Record excerpts ::
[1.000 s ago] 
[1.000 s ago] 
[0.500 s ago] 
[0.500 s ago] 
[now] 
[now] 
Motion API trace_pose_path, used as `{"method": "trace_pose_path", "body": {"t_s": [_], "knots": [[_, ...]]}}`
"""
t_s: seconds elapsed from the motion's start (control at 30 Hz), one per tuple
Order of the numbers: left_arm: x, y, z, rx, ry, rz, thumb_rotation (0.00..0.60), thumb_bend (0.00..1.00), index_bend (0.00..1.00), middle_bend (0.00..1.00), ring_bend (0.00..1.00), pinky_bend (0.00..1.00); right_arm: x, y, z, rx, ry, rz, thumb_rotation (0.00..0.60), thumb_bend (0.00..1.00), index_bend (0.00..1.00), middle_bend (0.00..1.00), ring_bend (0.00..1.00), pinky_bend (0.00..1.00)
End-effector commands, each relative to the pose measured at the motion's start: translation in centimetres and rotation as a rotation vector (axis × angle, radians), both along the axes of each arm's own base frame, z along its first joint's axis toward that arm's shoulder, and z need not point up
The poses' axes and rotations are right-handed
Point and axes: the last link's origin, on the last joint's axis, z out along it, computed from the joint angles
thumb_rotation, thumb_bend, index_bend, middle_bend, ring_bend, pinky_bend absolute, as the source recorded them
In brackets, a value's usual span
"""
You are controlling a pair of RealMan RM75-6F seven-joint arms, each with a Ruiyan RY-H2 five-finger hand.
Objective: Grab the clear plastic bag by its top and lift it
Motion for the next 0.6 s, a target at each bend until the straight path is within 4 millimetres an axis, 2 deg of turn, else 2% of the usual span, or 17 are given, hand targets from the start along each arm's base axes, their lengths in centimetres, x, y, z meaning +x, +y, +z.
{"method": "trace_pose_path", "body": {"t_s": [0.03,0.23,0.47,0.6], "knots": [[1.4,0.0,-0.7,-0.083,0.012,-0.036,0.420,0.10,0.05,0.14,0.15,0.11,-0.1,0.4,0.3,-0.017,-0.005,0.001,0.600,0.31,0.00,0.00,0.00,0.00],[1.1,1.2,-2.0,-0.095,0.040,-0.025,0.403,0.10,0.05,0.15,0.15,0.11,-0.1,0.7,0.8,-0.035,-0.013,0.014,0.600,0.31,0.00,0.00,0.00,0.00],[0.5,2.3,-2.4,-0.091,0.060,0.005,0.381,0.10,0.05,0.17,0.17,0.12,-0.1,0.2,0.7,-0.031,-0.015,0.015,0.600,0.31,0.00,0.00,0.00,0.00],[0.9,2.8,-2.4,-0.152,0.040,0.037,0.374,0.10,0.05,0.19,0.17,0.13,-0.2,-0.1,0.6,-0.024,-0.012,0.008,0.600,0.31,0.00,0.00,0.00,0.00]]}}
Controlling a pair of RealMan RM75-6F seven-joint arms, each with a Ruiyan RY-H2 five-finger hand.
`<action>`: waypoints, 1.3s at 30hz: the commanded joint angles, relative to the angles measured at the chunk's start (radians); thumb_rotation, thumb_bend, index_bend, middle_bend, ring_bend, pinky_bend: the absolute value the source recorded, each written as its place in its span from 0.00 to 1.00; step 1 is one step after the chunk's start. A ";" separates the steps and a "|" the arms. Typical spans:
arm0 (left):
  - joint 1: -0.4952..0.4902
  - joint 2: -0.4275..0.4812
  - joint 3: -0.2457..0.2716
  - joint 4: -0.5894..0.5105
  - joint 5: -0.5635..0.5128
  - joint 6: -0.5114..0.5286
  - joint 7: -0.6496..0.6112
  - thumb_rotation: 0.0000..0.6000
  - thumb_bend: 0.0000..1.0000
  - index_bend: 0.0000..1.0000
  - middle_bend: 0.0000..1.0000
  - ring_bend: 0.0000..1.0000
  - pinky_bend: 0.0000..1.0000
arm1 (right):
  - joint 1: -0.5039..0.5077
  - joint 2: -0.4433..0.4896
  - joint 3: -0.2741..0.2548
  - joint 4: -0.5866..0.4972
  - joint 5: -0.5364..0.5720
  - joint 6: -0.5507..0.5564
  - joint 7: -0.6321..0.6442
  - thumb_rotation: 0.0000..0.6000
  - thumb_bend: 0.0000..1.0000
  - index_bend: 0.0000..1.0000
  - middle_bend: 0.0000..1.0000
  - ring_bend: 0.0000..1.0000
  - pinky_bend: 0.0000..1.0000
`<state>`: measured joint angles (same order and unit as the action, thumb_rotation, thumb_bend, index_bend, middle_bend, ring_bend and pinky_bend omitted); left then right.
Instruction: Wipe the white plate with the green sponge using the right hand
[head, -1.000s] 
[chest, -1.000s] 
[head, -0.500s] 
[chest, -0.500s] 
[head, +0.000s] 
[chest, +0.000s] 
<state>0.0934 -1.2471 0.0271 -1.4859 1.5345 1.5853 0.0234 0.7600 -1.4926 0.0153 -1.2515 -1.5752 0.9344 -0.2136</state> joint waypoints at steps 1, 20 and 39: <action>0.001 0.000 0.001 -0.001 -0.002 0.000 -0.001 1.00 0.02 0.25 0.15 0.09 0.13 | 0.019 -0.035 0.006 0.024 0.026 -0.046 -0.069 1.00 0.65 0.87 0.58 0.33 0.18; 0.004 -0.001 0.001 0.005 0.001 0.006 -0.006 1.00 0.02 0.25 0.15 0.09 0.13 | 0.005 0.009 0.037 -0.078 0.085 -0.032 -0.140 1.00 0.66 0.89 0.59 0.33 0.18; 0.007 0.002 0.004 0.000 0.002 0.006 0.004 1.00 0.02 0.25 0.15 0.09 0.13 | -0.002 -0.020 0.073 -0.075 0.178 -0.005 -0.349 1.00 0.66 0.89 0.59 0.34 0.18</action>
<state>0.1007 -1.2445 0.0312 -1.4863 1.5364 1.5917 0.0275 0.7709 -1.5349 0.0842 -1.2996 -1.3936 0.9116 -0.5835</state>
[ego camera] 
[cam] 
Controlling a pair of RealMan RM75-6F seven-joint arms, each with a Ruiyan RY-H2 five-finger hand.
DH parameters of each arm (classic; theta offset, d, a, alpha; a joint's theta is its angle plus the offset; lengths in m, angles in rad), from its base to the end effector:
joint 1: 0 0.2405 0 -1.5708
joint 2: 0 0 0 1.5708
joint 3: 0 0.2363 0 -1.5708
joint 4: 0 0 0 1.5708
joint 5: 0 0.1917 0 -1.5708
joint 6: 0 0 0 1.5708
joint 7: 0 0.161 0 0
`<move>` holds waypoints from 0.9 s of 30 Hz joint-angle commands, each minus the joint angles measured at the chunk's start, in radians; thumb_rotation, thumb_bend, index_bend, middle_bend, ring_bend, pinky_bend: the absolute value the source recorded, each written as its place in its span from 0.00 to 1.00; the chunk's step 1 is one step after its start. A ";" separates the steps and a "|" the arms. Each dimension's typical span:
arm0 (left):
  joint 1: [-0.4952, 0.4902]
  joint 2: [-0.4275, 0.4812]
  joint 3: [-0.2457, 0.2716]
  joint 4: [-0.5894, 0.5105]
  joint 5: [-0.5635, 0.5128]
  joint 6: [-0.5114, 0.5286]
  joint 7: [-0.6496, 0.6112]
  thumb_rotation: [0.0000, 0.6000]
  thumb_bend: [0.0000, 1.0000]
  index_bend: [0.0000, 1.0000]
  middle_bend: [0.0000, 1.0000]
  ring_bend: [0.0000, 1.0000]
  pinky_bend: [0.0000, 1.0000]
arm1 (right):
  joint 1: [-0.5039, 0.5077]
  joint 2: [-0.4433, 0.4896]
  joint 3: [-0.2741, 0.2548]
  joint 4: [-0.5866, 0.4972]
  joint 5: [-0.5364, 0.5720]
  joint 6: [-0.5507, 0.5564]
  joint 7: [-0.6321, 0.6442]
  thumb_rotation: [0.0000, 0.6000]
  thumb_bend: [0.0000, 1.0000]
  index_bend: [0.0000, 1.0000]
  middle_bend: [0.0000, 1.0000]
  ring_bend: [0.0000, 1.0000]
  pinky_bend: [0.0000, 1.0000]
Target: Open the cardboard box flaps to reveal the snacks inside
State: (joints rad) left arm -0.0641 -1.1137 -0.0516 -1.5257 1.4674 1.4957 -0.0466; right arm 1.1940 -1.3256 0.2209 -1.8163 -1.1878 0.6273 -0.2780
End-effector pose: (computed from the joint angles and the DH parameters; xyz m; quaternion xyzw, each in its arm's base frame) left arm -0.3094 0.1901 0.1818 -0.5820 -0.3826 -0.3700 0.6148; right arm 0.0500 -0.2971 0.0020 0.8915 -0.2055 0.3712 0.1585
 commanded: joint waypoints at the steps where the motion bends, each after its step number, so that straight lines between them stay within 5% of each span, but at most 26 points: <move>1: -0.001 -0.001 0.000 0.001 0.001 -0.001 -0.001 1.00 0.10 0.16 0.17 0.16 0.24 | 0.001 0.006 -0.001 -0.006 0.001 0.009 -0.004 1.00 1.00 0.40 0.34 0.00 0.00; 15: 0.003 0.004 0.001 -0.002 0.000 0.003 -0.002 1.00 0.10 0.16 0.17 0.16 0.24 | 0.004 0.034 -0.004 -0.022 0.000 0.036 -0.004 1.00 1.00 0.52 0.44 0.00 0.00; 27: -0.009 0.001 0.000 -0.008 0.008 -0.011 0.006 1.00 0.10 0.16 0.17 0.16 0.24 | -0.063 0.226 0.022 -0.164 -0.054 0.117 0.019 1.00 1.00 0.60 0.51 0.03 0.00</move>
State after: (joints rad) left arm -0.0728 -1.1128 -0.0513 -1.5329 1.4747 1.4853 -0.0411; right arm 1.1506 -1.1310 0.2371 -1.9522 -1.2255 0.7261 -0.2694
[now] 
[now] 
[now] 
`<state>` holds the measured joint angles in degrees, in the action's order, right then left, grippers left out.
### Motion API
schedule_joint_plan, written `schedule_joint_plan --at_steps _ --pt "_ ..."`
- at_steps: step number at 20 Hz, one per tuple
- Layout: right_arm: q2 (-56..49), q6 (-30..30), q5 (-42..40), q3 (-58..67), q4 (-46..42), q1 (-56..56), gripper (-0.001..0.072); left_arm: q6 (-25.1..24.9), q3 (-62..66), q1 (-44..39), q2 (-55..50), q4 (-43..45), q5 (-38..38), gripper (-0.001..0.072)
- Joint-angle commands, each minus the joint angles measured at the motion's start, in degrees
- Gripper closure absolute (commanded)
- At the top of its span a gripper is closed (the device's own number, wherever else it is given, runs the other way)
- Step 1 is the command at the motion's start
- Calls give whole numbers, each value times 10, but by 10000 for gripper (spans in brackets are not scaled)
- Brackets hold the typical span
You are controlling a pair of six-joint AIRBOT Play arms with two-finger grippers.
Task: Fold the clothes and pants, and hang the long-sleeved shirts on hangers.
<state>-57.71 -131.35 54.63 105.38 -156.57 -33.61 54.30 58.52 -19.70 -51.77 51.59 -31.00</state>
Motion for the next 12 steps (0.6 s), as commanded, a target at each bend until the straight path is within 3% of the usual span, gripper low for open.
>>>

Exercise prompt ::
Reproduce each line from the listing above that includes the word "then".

Completed exercise ::
`<state>`: measured joint angles (same order and unit as the action, thumb_rotation, thumb_bend, index_bend, middle_bend, ring_bend and pinky_bend omitted); left then right.
`<state>` holds the measured joint angles in degrees, in the action's order, right then left, grippers left out.

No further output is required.